X, h, b, w, y, brick_ids = prepare_arrays(hcp_df, hb_df, y_df, meta["feature_names"])
beta_hat, hist, zhat = em_poisson_hcp_brick(X, h, b, w, y, alpha=1e-2, verbose=True)
beta_hat[:8], meta["beta_true"][:8], len(hist["loglik"]), hist["loglik"][-1]
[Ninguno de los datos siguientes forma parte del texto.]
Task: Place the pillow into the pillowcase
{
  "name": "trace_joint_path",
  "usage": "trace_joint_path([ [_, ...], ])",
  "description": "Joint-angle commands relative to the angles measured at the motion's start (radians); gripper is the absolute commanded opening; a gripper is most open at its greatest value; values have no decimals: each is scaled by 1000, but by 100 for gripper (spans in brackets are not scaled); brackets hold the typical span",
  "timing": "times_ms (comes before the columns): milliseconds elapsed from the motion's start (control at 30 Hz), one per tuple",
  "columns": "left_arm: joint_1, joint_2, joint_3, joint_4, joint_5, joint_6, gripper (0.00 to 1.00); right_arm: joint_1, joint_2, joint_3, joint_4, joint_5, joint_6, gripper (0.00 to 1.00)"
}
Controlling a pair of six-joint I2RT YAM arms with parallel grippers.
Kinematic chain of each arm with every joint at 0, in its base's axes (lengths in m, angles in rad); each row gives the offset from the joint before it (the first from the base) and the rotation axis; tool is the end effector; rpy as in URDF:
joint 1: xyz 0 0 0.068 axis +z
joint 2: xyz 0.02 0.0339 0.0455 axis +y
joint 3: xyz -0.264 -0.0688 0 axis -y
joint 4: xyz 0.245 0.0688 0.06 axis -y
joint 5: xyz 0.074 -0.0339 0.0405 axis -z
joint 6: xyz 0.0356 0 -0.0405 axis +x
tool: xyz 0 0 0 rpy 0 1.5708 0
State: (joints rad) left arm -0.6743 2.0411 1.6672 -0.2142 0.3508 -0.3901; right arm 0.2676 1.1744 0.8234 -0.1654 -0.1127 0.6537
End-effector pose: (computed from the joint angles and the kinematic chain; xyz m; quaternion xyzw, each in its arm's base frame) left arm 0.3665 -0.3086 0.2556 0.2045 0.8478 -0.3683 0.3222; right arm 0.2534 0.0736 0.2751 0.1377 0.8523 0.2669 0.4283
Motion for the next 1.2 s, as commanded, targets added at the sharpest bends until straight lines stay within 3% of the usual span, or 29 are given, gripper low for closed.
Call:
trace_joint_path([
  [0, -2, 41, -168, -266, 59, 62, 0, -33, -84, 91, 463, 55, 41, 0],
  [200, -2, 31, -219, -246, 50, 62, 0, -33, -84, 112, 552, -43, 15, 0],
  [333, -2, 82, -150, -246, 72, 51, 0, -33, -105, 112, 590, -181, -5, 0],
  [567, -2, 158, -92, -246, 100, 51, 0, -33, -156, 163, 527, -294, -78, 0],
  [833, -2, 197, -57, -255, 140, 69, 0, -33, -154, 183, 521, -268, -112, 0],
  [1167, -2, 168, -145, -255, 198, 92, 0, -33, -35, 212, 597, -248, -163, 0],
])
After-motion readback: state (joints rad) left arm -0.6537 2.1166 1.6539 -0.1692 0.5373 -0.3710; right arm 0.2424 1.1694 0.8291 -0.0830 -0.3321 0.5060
## 3) Evaluación contra ground truth

In [None]:
import numpy as np
import pandas as pd
import matplotlib.pyplot as plt

beta_true = meta["beta_true"]

param_df = pd.DataFrame({
    "feature": meta["feature_names"],
    "beta_true": beta_true,
    "beta_hat": beta_hat,
    "diff": beta_hat - beta_true,
})
display(param_df.head(12))

eta_true = X @ beta_true
eta_hat = X @ beta_hat
corr_eta = np.corrcoef(eta_true, eta_hat)[0, 1]
rmse_eta = float(np.sqrt(np.mean((eta_true - eta_hat) ** 2)))
print("corr(eta_true, eta_hat) =", corr_eta)
print("rmse(eta_true, eta_hat) =", rmse_eta)

hb_eval = hb_df.copy()
hb_eval["zhat"] = zhat
corr_z = np.corrcoef(hb_eval["z_true"], hb_eval["zhat"])[0, 1]
rmse_z = float(np.sqrt(np.mean((hb_eval["z_true"] - hb_eval["zhat"]) ** 2)))
print("corr(z_true, zhat) =", corr_z)
print("rmse(z_true, zhat) =", rmse_z)

brick_sum = hb_eval.groupby("brick_id")[["z_true", "zhat"]].sum().reset_index()
brick_sum = brick_sum.merge(y_df, on="brick_id", how="left")
brick_sum["zhat_minus_y"] = brick_sum["zhat"] - brick_sum["y"]
print("max |sum_h zhat - y| =", float(brick_sum["zhat_minus_y"].abs().max()))

plt.figure()
plt.plot(hist["loglik"])
plt.xlabel("EM iteration")
plt.ylabel("Observed log-likelihood")
plt.title("EM convergence (log-likelihood)")
plt.show()


## Debugging típico de EM (checklist)

1) **Suma por brick**: `sum_h zhat_{h,b}` debe ser exactamente `y_b` (errores ~1e-9).  
2) **Denominadores**: `den[b]` no debe ser 0; si lo es, bricks sin HCPs o `w=0`.  
3) **Colinealidad**: intercept + todas las dummies => usa ridge (`alpha>0`) o elimina una dummy.  
4) **Offsets**: `w_tilde` debe ser >0 para todos los HCPs incluidos (si no, filtra).  
5) **Overflow**: `exp(X beta)` puede desbordar => estandariza/clip `eta` o sube regularización.  
6) **Monotonicidad**: loglik observada no debería bajar; si baja, suele ser bug en el M-step.  
7) **Convergencia falsa**: si beta no cambia pero loglik es mala, revisa inicialización/alpha.